■ **Aim of the task**
Each line of the material should be set down exactly. Pictures are not part of the copy.

■ **Study material**
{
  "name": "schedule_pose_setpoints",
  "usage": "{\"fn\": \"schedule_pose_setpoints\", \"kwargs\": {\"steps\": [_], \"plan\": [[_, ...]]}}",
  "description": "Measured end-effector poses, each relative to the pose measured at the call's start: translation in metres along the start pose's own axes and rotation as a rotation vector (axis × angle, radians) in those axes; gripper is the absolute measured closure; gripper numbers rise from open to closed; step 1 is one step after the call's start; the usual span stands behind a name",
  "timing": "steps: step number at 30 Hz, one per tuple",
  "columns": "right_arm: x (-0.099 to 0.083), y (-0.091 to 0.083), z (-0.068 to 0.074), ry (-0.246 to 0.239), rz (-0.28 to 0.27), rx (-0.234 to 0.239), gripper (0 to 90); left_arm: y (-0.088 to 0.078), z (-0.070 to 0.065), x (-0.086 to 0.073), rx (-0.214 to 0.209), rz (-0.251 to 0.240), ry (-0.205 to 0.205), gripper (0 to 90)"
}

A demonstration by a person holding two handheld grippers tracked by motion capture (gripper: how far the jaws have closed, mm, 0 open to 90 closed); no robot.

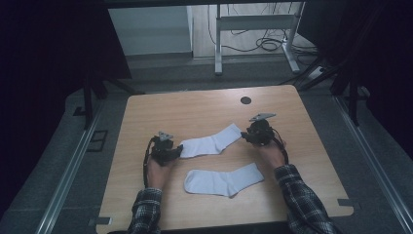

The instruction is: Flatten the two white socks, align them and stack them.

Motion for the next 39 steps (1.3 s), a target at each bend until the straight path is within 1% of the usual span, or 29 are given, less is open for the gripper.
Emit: {"fn": "schedule_pose_setpoints", "kwargs": {"steps": [1, 2, 3, 4, 5, 6, 7, 9, 10, 11, 12, 13, 14, 16, 17, 18, 19, 20, 21, 26, 27, 29, 30, 31, 32, 34, 35, 37, 39], "plan": [[0.003, 0.006, 0.0, -0.002, 0.005, -0.001, 61.3, 0.0, 0.0, 0.0, -0.001, 0.0, 0.0, 52.6], [0.003, 0.006, 0.0, -0.002, 0.005, -0.001, 61.3, 0.0, 0.0, 0.0, -0.001, 0.0, 0.0, 52.7], [0.005, 0.013, 0.0, -0.006, 0.014, -0.007, 59.6, 0.0, 0.0, 0.0, -0.002, 0.0, -0.001, 52.9], [0.005, 0.013, 0.0, -0.006, 0.014, -0.007, 59.6, 0.0, 0.0, 0.0, -0.002, 0.0, 0.0, 52.9], [0.006, 0.02, 0.0, -0.004, 0.026, -0.014, 58.7, 0.0, 0.0, 0.0, -0.003, 0.0, 0.0, 53.2], [0.006, 0.02, 0.0, -0.004, 0.026, -0.014, 58.7, 0.0, 0.0, 0.0, -0.004, 0.0, 0.0, 53.2], [0.005, 0.026, 0.001, -0.001, 0.037, -0.006, 58.4, 0.0, 0.0, 0.0, -0.005, 0.0, 0.0, 53.6], [0.005, 0.028, 0.001, -0.001, 0.039, 0.0, 58.5, 0.0, 0.0, 0.0, -0.006, 0.001, 0.0, 53.6], [0.003, 0.032, 0.004, -0.003, 0.038, 0.017, 62.3, 0.0, 0.0, 0.0, -0.011, 0.0, 0.001, 54.7], [0.003, 0.032, 0.004, -0.003, 0.038, 0.017, 62.3, 0.0, 0.0, 0.0, -0.011, 0.0, 0.001, 56.5], [0.003, 0.032, 0.005, 0.002, 0.036, 0.019, 64.7, 0.0, 0.0, 0.0, -0.017, 0.002, 0.007, 56.5], [0.003, 0.031, 0.005, 0.011, 0.036, 0.027, 70.6, 0.0, -0.001, 0.0, -0.023, 0.003, 0.011, 59.0], [0.003, 0.03, 0.007, -0.001, 0.041, 0.025, 77.8, 0.0, -0.002, -0.001, -0.041, 0.005, 0.011, 65.3], [0.003, 0.028, 0.009, -0.006, 0.052, 0.026, 80.0, 0.0, -0.003, -0.001, -0.069, 0.01, 0.008, 73.5], [0.003, 0.027, 0.01, -0.01, 0.055, 0.027, 80.6, 0.0, -0.002, -0.001, -0.082, 0.013, 0.0, 77.4], [0.003, 0.027, 0.01, -0.01, 0.055, 0.027, 80.6, 0.0, -0.002, -0.001, -0.082, 0.013, 0.0, 80.0], [0.003, 0.024, 0.012, -0.032, 0.06, 0.023, 81.2, 0.0, -0.001, -0.001, -0.107, 0.019, -0.032, 82.4], [0.003, 0.024, 0.012, -0.032, 0.06, 0.023, 81.2, 0.0, -0.001, -0.001, -0.107, 0.019, -0.032, 83.4], [0.002, 0.023, 0.012, -0.035, 0.06, 0.023, 81.3, 0.0, -0.001, -0.001, -0.116, 0.024, -0.044, 83.4], [0.001, 0.011, 0.011, -0.023, 0.043, 0.034, 81.3, -0.001, 0.0, -0.001, -0.126, 0.017, -0.055, 85.0], [0.002, 0.005, 0.011, -0.017, 0.031, 0.047, 81.3, -0.001, -0.001, 0.0, -0.13, 0.016, -0.06, 85.1], [0.003, 0.002, 0.01, -0.019, 0.027, 0.049, 81.3, -0.002, -0.002, 0.0, -0.139, 0.016, -0.065, 85.1], [0.004, -0.005, 0.01, -0.02, 0.013, 0.052, 81.3, -0.003, -0.004, 0.0, -0.137, 0.016, -0.056, 85.1], [0.004, -0.005, 0.01, -0.02, 0.013, 0.052, 81.3, -0.003, -0.004, 0.0, -0.137, 0.016, -0.056, 85.1], [0.006, -0.011, 0.009, -0.019, 0.006, 0.052, 81.3, -0.004, -0.006, 0.001, -0.138, 0.015, -0.047, 85.1], [0.006, -0.015, 0.009, -0.019, 0.001, 0.054, 81.3, -0.006, -0.009, 0.003, -0.139, 0.015, -0.038, 85.0], [0.007, -0.021, 0.008, -0.018, -0.007, 0.055, 81.3, -0.01, -0.012, 0.004, -0.138, 0.012, -0.023, 84.8], [0.007, -0.027, 0.008, -0.024, -0.006, 0.056, 81.2, -0.012, -0.014, 0.005, -0.137, 0.013, -0.014, 84.8], [0.007, -0.032, 0.008, -0.023, -0.008, 0.059, 81.2, -0.017, -0.018, 0.007, -0.142, 0.002, -0.002, 84.8]]}}
Point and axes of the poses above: each handheld gripper's, and its own axes: y roughly forward along the jaws, x roughly out of its top, z roughly to its left, the point moved 2 cm from there along y, roughly forward along the jaws, and after that the axes turned 11 degrees about -y, right-handed, at the moved point
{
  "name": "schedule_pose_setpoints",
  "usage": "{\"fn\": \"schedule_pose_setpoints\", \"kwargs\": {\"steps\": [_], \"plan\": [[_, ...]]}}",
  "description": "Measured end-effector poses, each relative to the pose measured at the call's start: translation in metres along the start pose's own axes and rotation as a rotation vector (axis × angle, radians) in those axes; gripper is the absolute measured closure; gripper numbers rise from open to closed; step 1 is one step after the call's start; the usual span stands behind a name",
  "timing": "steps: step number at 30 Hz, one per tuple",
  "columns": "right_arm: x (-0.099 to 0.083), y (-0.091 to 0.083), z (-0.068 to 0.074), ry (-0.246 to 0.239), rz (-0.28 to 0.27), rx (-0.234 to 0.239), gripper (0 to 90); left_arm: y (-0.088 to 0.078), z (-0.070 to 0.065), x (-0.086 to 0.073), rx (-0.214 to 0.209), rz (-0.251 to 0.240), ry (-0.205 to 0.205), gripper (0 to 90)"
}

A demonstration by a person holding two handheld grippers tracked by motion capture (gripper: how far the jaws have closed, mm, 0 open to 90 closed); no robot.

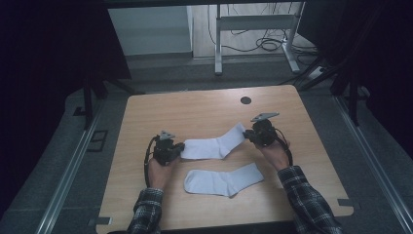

■ **Answer for this exercise**
{
  "name": "schedule_pose_setpoints",
  "usage": "{\"fn\": \"schedule_pose_setpoints\", \"kwargs\": {\"steps\": [_], \"plan\": [[_, ...]]}}",
  "description": "Measured end-effector poses, each relative to the pose measured at the call's start: translation in metres along the start pose's own axes and rotation as a rotation vector (axis × angle, radians) in those axes; gripper is the absolute measured closure; gripper numbers rise from open to closed; step 1 is one step after the call's start; the usual span stands behind a name",
  "timing": "steps: step number at 30 Hz, one per tuple",
  "columns": "right_arm: x (-0.099 to 0.083), y (-0.091 to 0.083), z (-0.068 to 0.074), ry (-0.246 to 0.239), rz (-0.28 to 0.27), rx (-0.234 to 0.239), gripper (0 to 90); left_arm: y (-0.088 to 0.078), z (-0.070 to 0.065), x (-0.086 to 0.073), rx (-0.214 to 0.209), rz (-0.251 to 0.240), ry (-0.205 to 0.205), gripper (0 to 90)"
}

A demonstration by a person holding two handheld grippers tracked by motion capture (gripper: how far the jaws have closed, mm, 0 open to 90 closed); no robot.


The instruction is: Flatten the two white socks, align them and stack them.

Motion for the next 39 steps (1.3 s), a target at each bend until the straight path is within 1% of the usual span, or 29 are given, less is open for the gripper.
Emit: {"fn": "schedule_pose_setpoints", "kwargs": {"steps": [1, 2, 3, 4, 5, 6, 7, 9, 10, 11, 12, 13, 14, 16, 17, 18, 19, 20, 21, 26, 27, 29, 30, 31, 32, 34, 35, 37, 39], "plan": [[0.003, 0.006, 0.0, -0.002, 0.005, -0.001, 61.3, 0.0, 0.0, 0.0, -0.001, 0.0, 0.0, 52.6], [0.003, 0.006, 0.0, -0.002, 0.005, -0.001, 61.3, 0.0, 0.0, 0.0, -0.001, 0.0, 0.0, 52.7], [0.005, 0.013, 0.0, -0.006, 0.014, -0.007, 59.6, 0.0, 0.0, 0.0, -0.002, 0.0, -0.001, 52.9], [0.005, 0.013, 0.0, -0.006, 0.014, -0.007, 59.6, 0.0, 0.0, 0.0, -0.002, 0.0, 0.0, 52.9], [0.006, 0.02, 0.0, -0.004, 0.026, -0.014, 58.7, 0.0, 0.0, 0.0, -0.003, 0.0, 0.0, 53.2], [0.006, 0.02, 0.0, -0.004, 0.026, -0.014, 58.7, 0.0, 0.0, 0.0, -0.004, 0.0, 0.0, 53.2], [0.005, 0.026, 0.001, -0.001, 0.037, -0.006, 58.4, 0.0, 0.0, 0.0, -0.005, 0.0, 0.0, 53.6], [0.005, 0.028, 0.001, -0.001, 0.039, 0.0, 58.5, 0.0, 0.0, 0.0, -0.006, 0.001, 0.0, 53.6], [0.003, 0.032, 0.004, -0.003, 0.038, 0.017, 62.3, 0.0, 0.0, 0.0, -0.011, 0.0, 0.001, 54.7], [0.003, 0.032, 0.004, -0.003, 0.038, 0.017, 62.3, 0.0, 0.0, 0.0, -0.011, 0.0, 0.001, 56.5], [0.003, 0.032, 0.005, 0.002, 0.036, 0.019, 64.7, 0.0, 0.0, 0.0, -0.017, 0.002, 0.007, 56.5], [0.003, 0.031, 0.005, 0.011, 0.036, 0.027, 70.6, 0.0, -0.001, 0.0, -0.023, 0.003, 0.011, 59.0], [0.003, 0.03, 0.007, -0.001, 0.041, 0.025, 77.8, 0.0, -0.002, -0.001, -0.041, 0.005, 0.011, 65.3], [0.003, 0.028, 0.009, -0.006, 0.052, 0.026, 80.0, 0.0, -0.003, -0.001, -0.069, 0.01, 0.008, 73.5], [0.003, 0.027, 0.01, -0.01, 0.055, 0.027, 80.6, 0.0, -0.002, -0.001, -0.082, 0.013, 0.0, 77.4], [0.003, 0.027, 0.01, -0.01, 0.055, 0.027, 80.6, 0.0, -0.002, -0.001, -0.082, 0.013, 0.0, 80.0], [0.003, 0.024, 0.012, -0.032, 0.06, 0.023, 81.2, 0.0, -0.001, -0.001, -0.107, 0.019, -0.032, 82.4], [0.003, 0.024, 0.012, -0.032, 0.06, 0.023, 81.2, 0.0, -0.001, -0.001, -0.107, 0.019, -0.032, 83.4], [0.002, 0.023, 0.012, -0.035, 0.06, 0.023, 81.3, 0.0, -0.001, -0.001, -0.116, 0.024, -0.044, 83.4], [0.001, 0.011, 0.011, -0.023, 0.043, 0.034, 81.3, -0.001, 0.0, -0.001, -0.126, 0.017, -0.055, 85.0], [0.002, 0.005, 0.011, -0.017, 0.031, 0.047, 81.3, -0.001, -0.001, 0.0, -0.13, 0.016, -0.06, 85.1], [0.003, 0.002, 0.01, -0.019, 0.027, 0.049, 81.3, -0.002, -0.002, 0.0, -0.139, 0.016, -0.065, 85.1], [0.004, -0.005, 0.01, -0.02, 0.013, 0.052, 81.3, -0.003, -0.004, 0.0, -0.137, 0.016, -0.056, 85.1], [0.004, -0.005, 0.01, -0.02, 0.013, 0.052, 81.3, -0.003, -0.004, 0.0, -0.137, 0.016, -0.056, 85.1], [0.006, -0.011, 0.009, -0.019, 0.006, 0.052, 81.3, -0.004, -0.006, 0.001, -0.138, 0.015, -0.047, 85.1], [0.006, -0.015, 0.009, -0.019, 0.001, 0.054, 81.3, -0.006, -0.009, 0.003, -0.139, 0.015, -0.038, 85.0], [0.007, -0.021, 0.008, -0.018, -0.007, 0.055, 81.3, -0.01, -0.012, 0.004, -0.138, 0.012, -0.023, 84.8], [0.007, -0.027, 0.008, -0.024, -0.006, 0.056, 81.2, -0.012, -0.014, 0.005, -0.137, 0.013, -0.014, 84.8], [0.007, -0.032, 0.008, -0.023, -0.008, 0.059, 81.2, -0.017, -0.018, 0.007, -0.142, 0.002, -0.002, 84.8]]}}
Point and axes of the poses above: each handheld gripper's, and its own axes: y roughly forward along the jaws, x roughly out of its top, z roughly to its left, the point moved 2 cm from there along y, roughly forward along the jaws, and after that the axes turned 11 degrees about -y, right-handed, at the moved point
{
  "name": "schedule_pose_setpoints",
  "usage": "{\"fn\": \"schedule_pose_setpoints\", \"kwargs\": {\"steps\": [_], \"plan\": [[_, ...]]}}",
  "description": "Measured end-effector poses, each relative to the pose measured at the call's start: translation in metres along the start pose's own axes and rotation as a rotation vector (axis × angle, radians) in those axes; gripper is the absolute measured closure; gripper numbers rise from open to closed; step 1 is one step after the call's start; the usual span stands behind a name",
  "timing": "steps: step number at 30 Hz, one per tuple",
  "columns": "right_arm: x (-0.099 to 0.083), y (-0.091 to 0.083), z (-0.068 to 0.074), ry (-0.246 to 0.239), rz (-0.28 to 0.27), rx (-0.234 to 0.239), gripper (0 to 90); left_arm: y (-0.088 to 0.078), z (-0.070 to 0.065), x (-0.086 to 0.073), rx (-0.214 to 0.209), rz (-0.251 to 0.240), ry (-0.205 to 0.205), gripper (0 to 90)"
}

A demonstration by a person holding two handheld grippers tracked by motion capture (gripper: how far the jaws have closed, mm, 0 open to 90 closed); no robot.

Nothing further is needed for this answer.